EXERCISE DESCRIPTION
Find the line in the entries below that contains "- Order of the". Repeat it exactly, and every line after it through the line that contains "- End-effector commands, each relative".

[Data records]
##########

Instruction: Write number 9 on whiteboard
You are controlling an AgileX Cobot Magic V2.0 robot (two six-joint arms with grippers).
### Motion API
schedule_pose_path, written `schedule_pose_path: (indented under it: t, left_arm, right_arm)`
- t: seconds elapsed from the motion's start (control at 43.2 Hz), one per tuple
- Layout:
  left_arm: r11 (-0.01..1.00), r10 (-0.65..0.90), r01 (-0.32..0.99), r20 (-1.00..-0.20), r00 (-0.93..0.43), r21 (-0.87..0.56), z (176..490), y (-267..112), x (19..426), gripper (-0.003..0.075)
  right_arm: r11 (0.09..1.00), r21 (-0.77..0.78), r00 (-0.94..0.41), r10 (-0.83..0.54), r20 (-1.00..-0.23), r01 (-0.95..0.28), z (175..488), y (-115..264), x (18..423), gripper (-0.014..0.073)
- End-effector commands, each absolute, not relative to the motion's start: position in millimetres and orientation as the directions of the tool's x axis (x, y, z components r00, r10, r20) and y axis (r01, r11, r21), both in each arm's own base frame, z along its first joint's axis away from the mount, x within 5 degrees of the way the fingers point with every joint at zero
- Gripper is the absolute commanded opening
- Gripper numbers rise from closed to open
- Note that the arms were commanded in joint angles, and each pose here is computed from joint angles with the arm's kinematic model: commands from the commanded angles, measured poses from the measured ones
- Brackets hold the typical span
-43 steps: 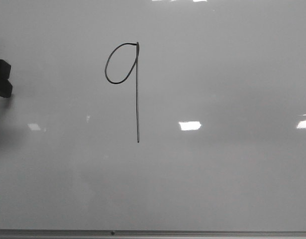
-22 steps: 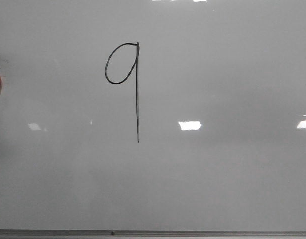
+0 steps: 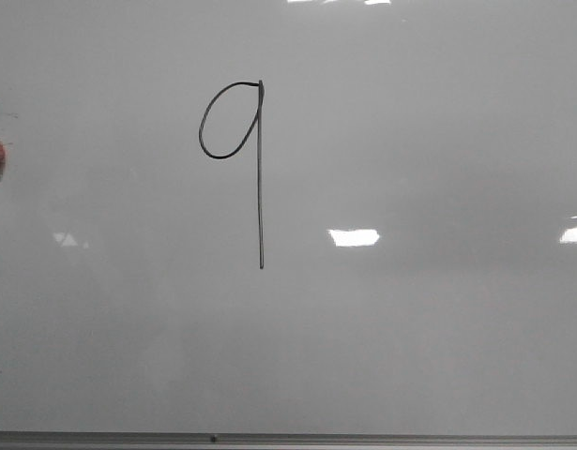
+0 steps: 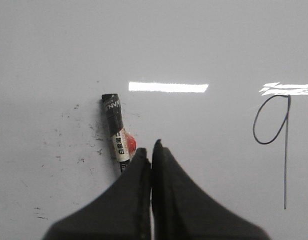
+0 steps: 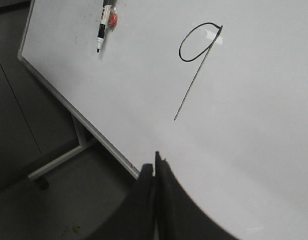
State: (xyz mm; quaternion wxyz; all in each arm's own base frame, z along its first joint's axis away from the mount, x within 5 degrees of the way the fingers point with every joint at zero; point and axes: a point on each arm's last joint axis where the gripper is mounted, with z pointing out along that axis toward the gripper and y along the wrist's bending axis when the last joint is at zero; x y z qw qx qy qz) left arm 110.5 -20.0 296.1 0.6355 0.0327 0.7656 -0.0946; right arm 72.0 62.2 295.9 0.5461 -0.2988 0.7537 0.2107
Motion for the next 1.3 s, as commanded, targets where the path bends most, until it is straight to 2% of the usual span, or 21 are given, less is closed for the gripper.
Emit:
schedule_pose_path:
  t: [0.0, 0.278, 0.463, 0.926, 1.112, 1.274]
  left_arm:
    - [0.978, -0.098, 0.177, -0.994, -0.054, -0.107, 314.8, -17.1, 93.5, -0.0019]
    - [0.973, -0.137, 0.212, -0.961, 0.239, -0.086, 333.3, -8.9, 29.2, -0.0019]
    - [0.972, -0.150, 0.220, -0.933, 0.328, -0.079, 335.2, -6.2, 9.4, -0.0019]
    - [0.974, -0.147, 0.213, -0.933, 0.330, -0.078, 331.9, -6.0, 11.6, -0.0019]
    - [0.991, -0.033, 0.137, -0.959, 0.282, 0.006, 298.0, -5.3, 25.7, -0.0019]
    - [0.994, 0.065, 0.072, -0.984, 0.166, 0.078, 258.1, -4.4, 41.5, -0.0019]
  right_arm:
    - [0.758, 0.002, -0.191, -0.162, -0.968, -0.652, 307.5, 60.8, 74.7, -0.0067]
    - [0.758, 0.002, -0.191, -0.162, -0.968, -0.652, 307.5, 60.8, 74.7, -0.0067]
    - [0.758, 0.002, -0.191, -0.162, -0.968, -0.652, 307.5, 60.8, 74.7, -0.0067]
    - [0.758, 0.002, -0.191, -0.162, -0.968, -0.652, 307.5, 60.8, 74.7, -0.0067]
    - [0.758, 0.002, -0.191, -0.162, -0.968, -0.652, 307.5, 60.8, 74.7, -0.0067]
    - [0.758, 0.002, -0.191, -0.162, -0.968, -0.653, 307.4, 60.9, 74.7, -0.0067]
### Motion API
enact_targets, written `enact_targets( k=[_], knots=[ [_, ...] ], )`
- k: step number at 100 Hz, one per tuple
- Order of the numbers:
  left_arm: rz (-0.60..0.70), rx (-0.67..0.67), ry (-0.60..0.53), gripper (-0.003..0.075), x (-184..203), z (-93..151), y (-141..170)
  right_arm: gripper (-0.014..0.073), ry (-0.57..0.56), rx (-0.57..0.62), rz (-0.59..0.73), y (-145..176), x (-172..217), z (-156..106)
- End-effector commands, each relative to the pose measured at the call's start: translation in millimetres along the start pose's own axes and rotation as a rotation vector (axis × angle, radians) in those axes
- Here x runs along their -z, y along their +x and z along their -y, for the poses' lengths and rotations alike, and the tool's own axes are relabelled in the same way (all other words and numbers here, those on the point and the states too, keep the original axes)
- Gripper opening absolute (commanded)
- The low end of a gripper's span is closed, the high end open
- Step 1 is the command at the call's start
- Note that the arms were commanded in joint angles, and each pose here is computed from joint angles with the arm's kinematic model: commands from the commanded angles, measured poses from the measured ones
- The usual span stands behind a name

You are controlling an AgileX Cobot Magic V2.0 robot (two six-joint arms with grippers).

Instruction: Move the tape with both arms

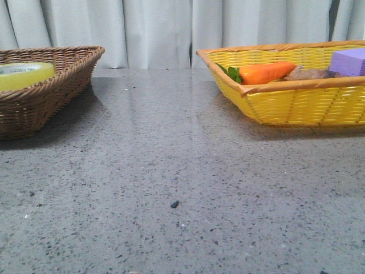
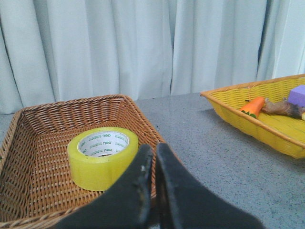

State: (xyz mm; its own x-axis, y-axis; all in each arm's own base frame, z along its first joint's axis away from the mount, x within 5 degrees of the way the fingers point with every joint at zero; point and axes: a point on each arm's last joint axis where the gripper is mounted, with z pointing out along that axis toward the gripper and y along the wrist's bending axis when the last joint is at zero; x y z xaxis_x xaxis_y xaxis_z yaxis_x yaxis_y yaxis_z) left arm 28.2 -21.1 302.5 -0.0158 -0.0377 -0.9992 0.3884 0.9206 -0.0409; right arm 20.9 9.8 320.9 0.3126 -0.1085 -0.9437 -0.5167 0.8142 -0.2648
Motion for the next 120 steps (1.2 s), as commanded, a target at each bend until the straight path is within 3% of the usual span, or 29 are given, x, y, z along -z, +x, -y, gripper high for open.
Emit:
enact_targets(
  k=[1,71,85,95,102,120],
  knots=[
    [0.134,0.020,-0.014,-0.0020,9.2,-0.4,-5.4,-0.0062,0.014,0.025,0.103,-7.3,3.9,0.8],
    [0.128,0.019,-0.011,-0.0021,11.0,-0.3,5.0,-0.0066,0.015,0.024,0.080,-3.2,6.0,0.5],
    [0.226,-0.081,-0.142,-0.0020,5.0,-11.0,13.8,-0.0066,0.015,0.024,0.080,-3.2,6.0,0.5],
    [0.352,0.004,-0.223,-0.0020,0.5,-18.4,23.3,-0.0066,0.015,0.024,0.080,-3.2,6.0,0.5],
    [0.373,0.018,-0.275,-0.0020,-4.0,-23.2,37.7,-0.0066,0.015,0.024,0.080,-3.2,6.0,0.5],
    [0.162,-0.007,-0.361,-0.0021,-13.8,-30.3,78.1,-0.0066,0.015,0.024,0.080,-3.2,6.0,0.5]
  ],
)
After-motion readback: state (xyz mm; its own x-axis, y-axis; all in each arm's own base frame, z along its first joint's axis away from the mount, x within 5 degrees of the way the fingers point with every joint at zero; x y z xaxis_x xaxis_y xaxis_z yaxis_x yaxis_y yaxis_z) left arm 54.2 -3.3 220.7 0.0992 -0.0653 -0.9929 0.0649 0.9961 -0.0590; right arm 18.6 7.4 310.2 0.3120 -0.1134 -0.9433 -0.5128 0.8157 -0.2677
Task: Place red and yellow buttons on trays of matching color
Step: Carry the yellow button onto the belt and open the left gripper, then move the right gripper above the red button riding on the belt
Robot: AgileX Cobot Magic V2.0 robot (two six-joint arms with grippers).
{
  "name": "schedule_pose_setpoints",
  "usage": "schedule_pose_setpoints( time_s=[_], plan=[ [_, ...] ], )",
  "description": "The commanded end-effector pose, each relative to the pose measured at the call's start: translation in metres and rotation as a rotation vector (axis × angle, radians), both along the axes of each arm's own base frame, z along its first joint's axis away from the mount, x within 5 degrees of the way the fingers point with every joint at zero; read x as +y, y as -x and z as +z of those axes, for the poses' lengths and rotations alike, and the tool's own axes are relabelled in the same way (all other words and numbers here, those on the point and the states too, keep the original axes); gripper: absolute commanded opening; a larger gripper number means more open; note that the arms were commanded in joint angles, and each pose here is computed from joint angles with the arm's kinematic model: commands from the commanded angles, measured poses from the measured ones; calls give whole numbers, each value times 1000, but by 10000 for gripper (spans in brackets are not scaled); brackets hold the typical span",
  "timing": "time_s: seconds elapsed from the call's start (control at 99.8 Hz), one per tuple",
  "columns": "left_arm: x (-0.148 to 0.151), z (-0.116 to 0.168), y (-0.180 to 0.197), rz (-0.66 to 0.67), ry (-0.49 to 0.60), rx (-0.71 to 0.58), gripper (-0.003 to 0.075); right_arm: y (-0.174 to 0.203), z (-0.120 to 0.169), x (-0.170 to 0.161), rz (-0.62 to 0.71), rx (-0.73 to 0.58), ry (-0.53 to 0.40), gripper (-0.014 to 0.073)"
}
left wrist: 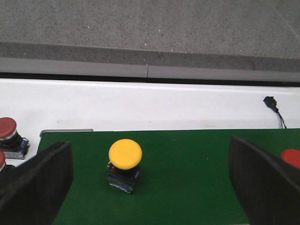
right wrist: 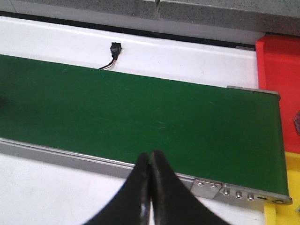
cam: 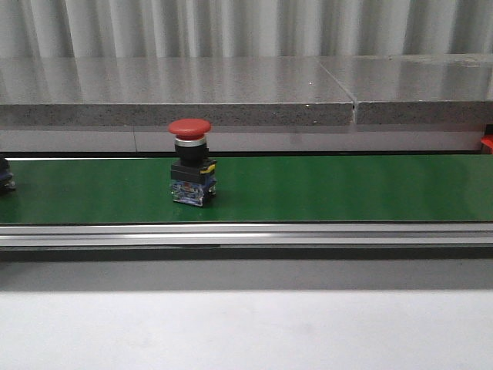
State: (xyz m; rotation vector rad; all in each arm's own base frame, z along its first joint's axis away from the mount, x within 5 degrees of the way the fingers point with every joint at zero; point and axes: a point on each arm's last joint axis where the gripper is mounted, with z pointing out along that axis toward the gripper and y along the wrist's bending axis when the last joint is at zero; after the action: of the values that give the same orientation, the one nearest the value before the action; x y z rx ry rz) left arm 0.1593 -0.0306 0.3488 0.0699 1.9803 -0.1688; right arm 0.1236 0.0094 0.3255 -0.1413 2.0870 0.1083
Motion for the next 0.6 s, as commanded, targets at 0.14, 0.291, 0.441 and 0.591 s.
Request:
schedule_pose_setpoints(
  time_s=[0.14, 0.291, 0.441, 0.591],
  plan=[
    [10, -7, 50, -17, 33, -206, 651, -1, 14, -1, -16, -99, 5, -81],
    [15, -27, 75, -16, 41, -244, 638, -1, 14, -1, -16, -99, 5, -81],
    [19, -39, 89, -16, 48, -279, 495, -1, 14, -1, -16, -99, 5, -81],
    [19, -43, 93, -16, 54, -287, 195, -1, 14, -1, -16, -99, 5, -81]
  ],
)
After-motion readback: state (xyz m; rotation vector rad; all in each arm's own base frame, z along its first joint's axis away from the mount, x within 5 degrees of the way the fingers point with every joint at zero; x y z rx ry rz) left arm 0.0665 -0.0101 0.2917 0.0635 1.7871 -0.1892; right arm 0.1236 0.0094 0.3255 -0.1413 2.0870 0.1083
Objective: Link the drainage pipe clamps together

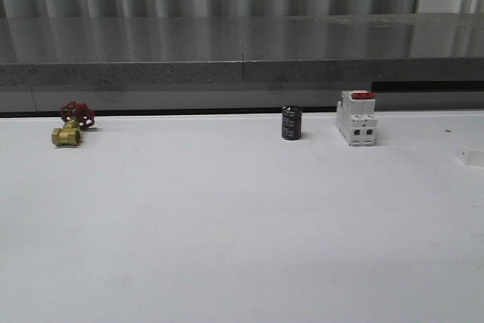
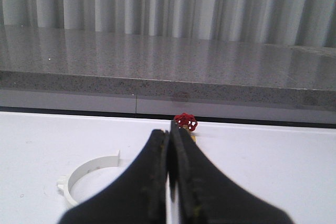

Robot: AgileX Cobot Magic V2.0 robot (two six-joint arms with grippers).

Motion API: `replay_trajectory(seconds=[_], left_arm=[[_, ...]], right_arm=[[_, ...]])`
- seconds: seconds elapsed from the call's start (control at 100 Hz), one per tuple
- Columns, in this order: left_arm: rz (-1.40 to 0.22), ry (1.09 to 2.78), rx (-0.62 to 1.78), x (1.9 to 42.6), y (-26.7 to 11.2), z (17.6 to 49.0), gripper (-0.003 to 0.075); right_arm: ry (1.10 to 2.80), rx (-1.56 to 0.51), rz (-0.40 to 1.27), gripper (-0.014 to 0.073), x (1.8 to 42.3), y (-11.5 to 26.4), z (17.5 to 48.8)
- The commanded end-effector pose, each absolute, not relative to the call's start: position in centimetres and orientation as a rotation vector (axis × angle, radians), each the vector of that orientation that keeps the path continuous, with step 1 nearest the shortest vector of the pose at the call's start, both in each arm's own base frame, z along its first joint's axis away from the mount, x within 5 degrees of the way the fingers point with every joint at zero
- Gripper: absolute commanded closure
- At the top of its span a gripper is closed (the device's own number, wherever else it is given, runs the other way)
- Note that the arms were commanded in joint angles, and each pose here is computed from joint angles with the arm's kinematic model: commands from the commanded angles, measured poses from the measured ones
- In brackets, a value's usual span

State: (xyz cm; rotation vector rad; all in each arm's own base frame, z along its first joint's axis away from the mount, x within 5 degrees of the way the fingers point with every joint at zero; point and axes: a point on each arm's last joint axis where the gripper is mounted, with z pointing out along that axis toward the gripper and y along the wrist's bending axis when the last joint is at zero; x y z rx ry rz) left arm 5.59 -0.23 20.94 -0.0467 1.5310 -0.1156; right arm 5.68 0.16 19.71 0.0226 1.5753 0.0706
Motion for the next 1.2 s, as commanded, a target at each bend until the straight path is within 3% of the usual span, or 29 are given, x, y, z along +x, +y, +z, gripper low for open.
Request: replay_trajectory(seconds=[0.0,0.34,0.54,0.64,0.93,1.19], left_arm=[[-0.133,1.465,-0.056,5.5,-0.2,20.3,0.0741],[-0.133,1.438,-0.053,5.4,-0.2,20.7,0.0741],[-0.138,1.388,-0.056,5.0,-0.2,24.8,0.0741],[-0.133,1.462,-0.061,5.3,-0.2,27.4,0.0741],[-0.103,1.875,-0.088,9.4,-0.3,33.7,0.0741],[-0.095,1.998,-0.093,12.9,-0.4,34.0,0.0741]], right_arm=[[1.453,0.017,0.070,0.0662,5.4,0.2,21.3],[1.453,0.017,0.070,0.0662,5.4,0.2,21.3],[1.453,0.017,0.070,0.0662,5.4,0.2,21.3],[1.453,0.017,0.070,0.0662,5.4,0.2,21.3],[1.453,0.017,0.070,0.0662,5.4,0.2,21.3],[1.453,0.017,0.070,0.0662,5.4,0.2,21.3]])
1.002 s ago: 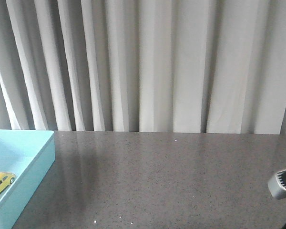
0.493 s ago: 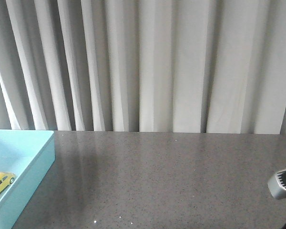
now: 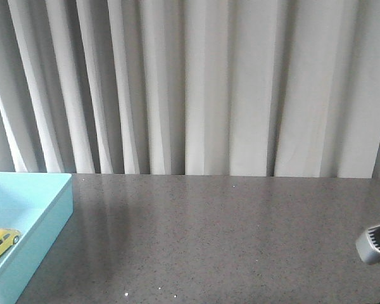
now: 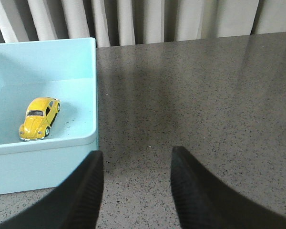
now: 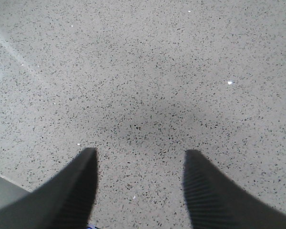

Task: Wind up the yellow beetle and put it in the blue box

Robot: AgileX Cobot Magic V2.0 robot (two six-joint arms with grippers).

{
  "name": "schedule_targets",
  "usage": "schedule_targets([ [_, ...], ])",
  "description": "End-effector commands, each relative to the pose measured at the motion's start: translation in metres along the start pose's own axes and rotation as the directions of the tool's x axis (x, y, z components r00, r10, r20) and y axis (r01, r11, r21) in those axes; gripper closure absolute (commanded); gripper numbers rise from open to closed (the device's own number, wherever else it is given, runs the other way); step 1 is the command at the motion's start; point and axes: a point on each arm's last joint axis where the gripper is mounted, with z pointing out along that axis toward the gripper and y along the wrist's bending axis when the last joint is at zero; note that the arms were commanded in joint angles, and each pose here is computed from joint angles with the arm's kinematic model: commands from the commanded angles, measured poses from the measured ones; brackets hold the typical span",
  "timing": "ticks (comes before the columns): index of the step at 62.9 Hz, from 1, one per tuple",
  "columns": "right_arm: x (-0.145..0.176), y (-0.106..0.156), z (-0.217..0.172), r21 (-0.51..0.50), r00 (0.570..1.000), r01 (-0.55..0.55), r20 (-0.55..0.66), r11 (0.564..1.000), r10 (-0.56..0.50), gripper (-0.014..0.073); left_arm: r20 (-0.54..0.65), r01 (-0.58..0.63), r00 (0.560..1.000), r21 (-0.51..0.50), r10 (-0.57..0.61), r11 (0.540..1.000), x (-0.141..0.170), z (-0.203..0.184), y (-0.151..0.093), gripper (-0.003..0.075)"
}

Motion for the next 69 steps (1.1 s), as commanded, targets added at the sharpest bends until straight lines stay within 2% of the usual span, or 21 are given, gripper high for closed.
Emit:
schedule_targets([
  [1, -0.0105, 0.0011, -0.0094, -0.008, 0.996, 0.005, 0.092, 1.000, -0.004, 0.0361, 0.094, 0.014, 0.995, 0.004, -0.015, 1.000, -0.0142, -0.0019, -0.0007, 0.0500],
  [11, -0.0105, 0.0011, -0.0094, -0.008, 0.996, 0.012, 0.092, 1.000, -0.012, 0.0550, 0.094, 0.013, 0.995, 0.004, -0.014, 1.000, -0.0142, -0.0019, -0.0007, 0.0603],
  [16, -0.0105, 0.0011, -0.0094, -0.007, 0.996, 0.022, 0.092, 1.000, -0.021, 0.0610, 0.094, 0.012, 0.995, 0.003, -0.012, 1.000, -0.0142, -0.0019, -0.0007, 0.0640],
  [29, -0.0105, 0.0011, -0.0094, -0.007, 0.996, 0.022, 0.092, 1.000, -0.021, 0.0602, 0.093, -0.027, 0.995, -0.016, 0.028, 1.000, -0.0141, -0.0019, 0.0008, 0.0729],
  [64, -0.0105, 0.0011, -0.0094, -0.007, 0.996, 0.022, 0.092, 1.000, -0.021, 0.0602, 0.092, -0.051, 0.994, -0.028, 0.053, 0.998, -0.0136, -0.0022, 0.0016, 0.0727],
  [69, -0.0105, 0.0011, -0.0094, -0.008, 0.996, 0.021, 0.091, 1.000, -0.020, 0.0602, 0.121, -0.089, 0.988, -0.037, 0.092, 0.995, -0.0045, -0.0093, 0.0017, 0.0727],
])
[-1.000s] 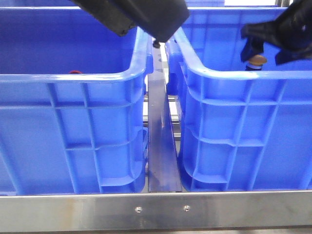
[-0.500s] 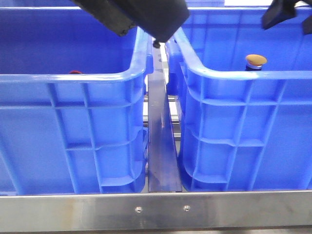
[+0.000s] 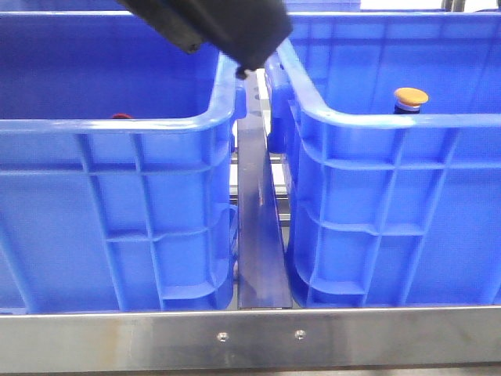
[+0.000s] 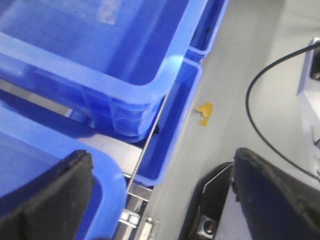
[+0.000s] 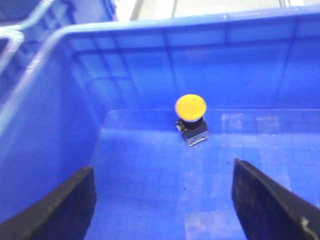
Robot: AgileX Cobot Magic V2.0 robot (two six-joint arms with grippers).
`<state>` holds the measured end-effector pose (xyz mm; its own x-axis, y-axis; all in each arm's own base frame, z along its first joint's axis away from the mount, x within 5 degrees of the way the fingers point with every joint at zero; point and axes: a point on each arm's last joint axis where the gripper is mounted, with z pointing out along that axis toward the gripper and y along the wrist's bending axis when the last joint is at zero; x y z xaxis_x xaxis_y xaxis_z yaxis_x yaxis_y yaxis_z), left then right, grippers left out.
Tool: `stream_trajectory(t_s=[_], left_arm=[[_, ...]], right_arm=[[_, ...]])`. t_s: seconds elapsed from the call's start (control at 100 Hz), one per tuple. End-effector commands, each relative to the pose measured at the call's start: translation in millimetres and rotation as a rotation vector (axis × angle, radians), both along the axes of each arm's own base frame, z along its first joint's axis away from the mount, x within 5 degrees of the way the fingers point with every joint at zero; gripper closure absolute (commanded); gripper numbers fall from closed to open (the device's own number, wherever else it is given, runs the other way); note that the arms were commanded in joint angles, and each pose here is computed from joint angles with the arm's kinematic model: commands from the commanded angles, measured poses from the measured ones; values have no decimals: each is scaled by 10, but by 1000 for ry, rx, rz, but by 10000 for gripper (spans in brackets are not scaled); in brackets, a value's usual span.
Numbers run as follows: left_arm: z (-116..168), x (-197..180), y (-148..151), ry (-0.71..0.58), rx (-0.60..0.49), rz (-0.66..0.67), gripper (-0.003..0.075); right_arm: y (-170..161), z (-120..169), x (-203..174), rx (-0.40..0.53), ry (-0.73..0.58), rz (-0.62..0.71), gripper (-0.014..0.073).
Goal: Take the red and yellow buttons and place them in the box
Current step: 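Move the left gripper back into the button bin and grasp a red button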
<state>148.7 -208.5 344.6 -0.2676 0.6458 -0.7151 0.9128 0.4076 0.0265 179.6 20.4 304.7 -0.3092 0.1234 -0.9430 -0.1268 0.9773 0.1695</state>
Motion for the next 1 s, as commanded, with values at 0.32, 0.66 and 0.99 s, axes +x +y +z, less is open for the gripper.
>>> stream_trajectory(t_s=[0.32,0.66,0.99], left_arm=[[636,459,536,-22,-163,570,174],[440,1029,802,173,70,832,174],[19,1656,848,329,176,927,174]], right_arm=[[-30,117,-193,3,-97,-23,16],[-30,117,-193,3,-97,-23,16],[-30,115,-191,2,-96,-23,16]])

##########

ANSWER TO THE PROBLEM
- Order of the numbers:
  left_arm: rz (-0.60..0.70), rx (-0.67..0.67), ry (-0.60..0.53), gripper (-0.003..0.075), x (-184..203), z (-93..151), y (-141..170)
  right_arm: gripper (-0.014..0.073), ry (-0.57..0.56), rx (-0.57..0.62), rz (-0.59..0.73), y (-145..176), x (-172..217), z (-156..106)
- End-effector commands, each relative to the pose measured at the call's start: translation in millimetres along the start pose's own axes and rotation as a rotation vector (axis × angle, radians) in those axes

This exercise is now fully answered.